In more detail, here is how to install and set up the plugin. Please follow the steps below.
1. Please go to the dashboard website > website settings > plugins > plugin gallery
2. In the gallery plugin, please look for the Form Honeypot. Then click Install
3. If you have finished installing, then please go to the Installed Plugins menu tab and look for the plugin that was installed earlier.
4. After that, check to activate the plugin. Then click settings.
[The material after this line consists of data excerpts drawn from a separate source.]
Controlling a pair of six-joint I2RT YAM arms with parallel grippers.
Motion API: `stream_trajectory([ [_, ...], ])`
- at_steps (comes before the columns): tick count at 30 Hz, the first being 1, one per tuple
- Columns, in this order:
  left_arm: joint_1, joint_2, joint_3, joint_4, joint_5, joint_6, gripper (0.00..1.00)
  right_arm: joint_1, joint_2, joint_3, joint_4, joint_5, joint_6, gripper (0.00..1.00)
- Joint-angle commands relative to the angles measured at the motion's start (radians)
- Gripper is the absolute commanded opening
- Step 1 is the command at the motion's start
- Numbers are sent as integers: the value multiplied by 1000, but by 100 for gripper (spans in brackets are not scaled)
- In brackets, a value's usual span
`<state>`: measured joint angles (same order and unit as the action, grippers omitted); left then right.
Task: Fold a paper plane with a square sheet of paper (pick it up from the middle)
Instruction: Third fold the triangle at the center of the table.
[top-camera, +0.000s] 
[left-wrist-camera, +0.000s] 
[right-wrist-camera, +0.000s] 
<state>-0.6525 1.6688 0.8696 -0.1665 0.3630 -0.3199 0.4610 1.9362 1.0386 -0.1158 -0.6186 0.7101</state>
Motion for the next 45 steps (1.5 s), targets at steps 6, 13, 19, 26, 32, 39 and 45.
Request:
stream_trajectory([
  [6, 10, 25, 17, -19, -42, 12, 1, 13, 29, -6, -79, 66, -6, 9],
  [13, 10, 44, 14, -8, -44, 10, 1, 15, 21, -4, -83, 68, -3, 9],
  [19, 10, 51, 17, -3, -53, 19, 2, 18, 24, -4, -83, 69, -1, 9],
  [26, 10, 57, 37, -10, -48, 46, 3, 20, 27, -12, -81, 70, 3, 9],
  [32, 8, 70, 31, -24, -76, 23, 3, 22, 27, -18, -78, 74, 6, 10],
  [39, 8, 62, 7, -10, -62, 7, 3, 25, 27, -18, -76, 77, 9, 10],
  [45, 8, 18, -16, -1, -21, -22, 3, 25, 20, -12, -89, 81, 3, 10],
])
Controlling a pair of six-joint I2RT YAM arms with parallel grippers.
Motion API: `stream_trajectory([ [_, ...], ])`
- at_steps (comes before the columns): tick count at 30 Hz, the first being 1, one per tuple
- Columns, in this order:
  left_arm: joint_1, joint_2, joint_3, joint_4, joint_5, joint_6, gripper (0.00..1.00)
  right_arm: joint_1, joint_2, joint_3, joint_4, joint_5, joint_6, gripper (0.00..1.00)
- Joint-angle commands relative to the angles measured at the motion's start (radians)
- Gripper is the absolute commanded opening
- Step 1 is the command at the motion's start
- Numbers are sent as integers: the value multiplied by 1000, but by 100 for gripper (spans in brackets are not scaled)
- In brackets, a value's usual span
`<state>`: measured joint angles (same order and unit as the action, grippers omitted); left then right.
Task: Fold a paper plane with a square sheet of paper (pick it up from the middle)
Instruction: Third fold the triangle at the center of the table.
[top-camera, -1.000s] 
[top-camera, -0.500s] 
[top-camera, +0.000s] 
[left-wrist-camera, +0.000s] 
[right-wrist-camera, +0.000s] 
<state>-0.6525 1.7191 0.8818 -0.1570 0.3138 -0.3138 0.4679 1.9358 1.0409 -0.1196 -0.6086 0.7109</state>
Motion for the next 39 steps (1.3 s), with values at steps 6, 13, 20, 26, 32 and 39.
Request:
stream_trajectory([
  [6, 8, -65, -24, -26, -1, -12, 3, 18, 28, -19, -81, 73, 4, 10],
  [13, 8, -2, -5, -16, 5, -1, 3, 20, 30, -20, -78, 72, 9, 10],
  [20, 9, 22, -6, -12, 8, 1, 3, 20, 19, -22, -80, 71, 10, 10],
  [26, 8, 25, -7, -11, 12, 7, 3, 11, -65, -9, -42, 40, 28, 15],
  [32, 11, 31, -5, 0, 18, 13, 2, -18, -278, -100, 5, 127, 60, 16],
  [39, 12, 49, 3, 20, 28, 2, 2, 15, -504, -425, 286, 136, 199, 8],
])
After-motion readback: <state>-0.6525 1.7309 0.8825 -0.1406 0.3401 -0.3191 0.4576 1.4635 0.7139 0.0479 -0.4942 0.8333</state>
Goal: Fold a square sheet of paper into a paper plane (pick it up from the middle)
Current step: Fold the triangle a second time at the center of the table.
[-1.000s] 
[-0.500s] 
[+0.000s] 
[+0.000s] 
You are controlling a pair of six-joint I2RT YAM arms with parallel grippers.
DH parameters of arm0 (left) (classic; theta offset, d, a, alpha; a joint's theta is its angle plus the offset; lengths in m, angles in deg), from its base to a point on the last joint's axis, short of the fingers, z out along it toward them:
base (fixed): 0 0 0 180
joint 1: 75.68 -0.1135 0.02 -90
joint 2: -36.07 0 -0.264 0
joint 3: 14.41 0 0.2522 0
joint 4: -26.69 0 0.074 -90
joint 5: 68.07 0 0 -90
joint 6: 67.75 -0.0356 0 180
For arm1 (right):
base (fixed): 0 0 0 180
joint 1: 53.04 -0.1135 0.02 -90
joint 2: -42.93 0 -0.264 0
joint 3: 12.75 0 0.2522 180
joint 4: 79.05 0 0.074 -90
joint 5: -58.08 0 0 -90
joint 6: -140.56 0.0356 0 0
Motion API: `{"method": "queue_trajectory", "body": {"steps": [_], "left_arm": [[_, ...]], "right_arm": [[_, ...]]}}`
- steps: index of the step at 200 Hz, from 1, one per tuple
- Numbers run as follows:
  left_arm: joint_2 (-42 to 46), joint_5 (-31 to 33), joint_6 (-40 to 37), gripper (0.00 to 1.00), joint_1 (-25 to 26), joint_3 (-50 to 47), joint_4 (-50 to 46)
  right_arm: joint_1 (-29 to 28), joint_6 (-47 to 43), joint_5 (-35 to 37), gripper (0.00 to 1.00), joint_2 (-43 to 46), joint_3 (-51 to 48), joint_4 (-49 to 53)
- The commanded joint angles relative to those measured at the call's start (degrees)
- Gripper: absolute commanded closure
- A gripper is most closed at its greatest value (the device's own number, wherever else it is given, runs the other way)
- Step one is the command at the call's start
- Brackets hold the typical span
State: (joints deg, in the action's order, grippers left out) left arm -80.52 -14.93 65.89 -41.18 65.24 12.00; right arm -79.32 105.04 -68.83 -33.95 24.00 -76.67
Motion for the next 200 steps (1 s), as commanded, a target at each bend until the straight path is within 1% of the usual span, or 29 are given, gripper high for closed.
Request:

5. In this section, please fill in the minimum and maximum time limits in seconds. Fill in according to your needs. If so, don’t forget to click OK.
6. Finish
If you already have many of the bot user on the list of your user, you can also read this article on “How we remove the bot users on the OJS?“
Conclusion
The existence of bot users and spam is a threat that can disrupt the stability of our journal site. One of the impacts felt when a site is affected by this disruption is the slower response or loading of our journal site. One way that can be used to protect our journal site from the threat of bot users and spam is by installing the Form Honeypot Plugin. This plugin is the default OJS plugin that you can install for free. Regarding how to install and set up this plugin, please see the explanation above.